_Required action_:
Below are several records. Retype exactly those lines running from the one with "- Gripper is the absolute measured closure" through the one with "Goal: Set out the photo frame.", end lines included, and no others.

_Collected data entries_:
· · · · · · ·
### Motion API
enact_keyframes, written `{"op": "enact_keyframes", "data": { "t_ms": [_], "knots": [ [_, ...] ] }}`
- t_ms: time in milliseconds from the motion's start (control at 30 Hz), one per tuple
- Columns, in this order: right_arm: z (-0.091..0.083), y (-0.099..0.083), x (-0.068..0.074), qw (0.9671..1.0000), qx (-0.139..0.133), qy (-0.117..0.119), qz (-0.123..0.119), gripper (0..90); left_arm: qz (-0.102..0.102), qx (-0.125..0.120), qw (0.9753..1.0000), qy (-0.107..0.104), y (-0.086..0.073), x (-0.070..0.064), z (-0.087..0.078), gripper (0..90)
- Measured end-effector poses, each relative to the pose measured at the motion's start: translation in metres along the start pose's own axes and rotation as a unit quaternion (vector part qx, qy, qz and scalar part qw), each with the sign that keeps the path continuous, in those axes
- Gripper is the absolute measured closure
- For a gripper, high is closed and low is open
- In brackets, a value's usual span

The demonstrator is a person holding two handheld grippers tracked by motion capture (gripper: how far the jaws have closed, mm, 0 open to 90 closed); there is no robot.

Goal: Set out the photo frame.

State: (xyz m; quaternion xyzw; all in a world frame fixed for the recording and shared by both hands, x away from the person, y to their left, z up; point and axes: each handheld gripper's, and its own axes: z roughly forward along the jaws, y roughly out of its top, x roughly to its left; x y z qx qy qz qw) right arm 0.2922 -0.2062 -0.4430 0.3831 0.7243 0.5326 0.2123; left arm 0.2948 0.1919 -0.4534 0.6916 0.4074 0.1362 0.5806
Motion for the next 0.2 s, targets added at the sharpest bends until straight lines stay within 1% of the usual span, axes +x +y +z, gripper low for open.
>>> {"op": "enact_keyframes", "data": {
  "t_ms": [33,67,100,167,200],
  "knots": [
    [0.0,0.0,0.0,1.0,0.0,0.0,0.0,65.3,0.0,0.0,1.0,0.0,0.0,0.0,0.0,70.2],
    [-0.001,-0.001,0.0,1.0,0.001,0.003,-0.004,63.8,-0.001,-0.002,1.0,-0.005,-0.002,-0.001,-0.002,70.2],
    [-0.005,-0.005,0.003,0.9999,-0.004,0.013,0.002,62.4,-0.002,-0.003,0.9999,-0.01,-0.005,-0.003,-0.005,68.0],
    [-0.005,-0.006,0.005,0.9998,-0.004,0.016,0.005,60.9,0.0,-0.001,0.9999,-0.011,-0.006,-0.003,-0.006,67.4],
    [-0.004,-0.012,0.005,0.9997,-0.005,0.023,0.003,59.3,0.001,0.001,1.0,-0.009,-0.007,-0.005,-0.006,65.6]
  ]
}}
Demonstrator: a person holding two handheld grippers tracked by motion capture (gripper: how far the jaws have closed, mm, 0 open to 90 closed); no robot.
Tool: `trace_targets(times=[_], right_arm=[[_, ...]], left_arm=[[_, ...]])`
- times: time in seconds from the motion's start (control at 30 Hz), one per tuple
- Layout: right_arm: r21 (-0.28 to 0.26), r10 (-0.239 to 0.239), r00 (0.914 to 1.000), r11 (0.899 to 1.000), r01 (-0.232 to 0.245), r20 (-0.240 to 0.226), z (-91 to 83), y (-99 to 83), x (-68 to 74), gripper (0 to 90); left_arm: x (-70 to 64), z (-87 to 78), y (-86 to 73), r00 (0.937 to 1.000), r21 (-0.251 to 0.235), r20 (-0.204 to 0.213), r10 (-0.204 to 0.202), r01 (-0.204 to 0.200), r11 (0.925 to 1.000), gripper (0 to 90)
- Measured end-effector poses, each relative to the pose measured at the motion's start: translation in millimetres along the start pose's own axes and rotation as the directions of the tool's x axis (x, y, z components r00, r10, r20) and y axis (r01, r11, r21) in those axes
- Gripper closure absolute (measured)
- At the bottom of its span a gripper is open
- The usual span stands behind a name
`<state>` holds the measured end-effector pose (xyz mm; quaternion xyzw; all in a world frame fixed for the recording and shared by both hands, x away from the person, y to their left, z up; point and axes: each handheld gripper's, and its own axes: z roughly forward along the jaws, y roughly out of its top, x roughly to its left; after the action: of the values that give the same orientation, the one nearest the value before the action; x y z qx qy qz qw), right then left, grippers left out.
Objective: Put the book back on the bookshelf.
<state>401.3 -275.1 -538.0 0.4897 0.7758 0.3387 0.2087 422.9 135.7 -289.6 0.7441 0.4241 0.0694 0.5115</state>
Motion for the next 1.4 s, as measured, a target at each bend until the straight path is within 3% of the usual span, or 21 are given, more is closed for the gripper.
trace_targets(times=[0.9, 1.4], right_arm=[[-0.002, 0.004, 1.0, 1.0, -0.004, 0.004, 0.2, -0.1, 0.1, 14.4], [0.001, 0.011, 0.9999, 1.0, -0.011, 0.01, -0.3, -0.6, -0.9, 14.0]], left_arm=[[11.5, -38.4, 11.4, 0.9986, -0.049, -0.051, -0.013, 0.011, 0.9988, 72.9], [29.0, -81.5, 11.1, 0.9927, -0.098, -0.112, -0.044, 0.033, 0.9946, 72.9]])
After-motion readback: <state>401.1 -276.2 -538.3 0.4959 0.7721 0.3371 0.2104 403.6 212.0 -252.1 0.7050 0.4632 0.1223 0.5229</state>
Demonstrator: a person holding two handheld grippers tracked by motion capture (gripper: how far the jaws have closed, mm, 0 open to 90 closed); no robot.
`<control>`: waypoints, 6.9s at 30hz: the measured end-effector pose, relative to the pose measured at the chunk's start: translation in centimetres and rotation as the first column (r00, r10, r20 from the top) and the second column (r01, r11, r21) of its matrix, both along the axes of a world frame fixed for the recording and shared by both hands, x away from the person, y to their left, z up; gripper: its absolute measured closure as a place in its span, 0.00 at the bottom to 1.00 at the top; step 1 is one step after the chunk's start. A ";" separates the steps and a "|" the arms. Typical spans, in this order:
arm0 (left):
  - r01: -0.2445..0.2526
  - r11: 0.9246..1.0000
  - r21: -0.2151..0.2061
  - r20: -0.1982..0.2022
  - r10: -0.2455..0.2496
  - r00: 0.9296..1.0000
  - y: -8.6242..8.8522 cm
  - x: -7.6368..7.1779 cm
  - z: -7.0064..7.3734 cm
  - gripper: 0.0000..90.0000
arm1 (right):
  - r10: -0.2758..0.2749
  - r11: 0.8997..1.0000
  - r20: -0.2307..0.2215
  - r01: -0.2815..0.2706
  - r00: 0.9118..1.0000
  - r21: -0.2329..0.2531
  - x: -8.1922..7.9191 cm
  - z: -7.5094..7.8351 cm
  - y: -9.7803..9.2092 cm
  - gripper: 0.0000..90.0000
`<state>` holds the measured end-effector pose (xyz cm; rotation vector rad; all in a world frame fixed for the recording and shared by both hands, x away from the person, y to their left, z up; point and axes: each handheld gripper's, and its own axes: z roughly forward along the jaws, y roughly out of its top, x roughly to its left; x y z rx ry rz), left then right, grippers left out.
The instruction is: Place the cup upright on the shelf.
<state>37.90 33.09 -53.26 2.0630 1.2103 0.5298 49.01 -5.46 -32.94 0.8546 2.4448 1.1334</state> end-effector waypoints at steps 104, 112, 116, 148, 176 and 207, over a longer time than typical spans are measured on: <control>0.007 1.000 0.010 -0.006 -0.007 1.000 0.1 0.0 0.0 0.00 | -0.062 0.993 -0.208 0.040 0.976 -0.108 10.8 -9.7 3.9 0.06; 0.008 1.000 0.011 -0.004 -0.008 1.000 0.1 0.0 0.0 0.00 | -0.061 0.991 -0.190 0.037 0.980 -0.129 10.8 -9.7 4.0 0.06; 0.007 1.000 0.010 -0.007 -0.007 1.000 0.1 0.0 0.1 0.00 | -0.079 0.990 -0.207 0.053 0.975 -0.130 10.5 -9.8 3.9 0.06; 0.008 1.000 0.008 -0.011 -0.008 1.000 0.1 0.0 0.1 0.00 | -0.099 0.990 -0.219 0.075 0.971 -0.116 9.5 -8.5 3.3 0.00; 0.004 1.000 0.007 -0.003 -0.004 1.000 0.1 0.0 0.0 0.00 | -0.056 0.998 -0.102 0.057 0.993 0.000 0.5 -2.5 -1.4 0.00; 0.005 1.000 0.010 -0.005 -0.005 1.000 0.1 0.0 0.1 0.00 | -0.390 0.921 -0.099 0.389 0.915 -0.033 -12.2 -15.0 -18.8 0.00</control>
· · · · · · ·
_Response_:
- Gripper is the absolute measured closure
- For a gripper, high is closed and low is open
- In brackets, a value's usual span

The demonstrator is a person holding two handheld grippers tracked by motion capture (gripper: how far the jaws have closed, mm, 0 open to 90 closed); there is no robot.

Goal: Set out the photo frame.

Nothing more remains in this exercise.